EXERCISE GOAL. Since only part of the material below is wanted, output exactly the lines from the one with "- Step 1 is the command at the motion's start" up to and including the one with "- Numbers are".
Segment Start: DATA BLOCK
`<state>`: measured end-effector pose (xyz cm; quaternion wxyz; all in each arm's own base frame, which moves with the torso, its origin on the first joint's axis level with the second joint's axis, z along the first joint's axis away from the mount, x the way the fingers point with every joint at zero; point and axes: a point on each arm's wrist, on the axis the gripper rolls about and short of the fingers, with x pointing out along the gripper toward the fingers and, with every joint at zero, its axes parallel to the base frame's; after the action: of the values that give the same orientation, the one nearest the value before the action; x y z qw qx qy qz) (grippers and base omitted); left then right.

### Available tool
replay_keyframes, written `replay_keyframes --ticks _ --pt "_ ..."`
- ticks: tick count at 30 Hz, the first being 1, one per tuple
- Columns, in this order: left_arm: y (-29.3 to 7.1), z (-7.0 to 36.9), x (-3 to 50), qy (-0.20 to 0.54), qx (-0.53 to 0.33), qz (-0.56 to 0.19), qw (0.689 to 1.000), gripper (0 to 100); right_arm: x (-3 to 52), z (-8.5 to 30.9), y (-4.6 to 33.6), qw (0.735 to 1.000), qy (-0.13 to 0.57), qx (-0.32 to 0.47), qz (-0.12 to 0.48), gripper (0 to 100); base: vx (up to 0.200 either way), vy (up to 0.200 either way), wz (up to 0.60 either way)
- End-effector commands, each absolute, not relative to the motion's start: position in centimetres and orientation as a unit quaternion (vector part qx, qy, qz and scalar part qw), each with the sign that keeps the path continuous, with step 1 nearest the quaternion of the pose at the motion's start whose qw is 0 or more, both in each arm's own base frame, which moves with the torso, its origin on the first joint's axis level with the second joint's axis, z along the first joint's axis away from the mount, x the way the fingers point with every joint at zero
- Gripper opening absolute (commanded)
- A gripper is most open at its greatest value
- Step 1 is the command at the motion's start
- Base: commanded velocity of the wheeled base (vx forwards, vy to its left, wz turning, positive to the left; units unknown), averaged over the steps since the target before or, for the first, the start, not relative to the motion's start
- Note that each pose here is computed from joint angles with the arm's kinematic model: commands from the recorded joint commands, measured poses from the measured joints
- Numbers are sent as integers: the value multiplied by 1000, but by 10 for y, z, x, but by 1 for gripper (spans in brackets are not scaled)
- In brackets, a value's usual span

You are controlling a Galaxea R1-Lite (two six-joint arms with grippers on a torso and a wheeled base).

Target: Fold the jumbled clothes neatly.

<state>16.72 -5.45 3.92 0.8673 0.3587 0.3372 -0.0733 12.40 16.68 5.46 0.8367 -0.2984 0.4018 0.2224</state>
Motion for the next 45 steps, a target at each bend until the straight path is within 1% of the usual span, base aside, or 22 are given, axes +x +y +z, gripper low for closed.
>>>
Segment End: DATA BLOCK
RESPONSE TO THIS TASK.
- Step 1 is the command at the motion's start
- Base: commanded velocity of the wheeled base (vx forwards, vy to its left, wz turning, positive to the left; units unknown), averaged over the steps since the target before or, for the first, the start, not relative to the motion's start
- Note that each pose here is computed from joint angles with the arm's kinematic model: commands from the recorded joint commands, measured poses from the measured joints
- Numbers are sent as integers: the value multiplied by 1000, but by 10 for y, z, x, but by 1 for gripper (spans in brackets are not scaled)

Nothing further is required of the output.